* TASK TO COMPLETE: Reproduce the listing below exactly, minus its pictures.

::: AVAILABLE DATA :::

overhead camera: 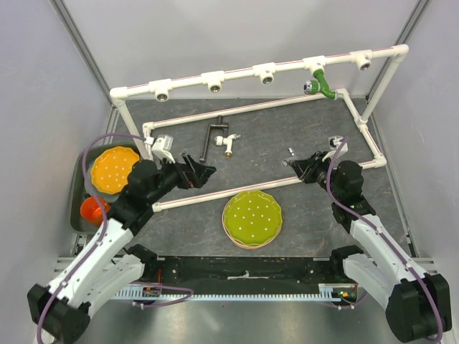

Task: Install the water faucets

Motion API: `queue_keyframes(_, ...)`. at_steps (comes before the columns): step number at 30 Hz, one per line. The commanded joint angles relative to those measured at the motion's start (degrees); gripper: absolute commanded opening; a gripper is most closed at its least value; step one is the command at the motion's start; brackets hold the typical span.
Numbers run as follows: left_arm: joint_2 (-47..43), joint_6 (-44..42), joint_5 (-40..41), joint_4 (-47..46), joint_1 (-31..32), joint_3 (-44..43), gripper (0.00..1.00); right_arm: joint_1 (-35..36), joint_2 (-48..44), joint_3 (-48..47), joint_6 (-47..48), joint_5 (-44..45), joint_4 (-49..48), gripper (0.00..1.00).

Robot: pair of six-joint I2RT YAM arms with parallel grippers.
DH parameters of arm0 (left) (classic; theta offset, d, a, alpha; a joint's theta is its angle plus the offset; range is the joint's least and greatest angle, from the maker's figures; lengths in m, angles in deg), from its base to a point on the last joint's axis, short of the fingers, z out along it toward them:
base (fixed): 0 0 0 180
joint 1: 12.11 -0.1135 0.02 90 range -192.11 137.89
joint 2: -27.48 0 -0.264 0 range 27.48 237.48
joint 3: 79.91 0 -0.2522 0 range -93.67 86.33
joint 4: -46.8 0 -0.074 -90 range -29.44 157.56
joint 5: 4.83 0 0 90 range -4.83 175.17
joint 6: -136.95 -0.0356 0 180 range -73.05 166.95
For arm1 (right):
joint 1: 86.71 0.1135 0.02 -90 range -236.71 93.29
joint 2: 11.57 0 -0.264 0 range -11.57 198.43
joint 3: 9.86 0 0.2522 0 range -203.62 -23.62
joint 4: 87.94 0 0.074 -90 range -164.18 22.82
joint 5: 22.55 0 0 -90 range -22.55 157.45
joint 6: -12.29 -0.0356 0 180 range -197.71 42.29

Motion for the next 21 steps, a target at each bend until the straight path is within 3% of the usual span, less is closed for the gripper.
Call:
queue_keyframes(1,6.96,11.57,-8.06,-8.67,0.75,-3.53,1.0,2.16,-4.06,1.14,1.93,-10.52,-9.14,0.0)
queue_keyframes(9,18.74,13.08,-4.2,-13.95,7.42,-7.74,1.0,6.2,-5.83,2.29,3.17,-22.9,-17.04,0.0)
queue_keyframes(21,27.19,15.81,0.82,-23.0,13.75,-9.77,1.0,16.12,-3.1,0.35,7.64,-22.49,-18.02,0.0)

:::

* WRITTEN SOLUTION:
overhead camera: 

Task: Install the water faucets

Motion API: `queue_keyframes(_, ...)`. at_steps (comes before the columns): step number at 30 Hz, one per line. The commanded joint angles relative to those measured at the motion's start (degrees); gripper: absolute commanded opening; a gripper is most closed at its least value; step one is the command at the motion's start; brackets hold the typical span.
Numbers run as follows: left_arm: joint_2 (-47..43), joint_6 (-44..42), joint_5 (-40..41), joint_4 (-47..46), joint_1 (-31..32), joint_3 (-44..43), gripper (0.00..1.00); right_arm: joint_1 (-35..36), joint_2 (-48..44), joint_3 (-48..47), joint_6 (-47..48), joint_5 (-44..45), joint_4 (-49..48), gripper (0.00..1.00).

Robot: pair of six-joint I2RT YAM arms with parallel grippers.
DH parameters of arm0 (left) (classic; theta offset, d, a, alpha; a joint's theta is its angle plus the offset; range is the joint's least and greatest angle, from the maker's figures; lengths in m, angles in deg), from its base to a point on the last joint's axis, short of the fingers, z out along it toward them:
base (fixed): 0 0 0 180
joint 1: 12.11 -0.1135 0.02 90 range -192.11 137.89
joint 2: -27.48 0 -0.264 0 range 27.48 237.48
joint 3: 79.91 0 -0.2522 0 range -93.67 86.33
joint 4: -46.8 0 -0.074 -90 range -29.44 157.56
joint 5: 4.83 0 0 90 range -4.83 175.17
joint 6: -136.95 -0.0356 0 180 range -73.05 166.95
For arm1 (right):
joint 1: 86.71 0.1135 0.02 -90 range -236.71 93.29
joint 2: 11.57 0 -0.264 0 range -11.57 198.43
joint 3: 9.86 0 0.2522 0 range -203.62 -23.62
joint 4: 87.94 0 0.074 -90 range -164.18 22.82
joint 5: 22.55 0 0 -90 range -22.55 157.45
joint 6: -12.29 -0.0356 0 180 range -197.71 42.29

Motion for the next 21 steps, a target at each bend until the straight path is within 3% of the usual span, less is closed for the gripper.
Call:
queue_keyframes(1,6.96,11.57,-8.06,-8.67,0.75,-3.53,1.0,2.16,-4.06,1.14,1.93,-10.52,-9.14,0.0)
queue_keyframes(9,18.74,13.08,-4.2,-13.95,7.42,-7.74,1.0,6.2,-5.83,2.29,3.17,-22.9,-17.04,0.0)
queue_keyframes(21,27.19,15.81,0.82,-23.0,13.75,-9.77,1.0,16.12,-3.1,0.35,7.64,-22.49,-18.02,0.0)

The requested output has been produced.